- _About this exercise_
Answer with nothing but the number of lines in the listing below that contain "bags".

- _Dataset excerpt_
• • • •

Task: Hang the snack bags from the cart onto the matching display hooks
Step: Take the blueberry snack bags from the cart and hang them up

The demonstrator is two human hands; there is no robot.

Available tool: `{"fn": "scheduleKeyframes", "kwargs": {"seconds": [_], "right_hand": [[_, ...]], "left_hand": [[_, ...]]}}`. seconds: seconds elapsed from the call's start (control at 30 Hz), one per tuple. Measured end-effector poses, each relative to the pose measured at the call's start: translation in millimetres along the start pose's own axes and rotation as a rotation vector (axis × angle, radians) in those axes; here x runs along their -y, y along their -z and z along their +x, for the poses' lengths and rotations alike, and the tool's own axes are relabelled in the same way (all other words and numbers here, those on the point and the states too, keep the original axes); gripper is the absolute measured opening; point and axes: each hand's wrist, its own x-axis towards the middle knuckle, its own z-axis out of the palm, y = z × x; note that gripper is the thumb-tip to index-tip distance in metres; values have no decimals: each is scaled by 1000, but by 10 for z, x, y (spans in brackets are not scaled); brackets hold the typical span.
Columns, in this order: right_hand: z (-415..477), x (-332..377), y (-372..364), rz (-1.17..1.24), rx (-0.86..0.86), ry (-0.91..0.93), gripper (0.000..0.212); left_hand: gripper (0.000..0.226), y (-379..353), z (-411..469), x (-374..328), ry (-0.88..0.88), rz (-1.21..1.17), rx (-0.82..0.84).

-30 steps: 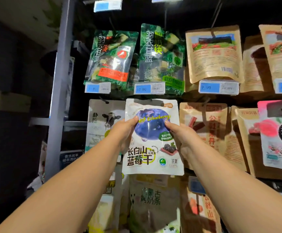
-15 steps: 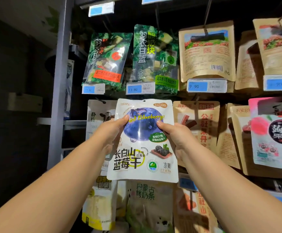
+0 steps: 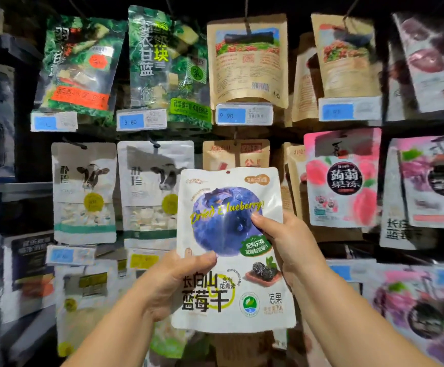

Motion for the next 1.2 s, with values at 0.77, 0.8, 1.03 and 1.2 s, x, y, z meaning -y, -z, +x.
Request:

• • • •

- _Answer to this exercise_
2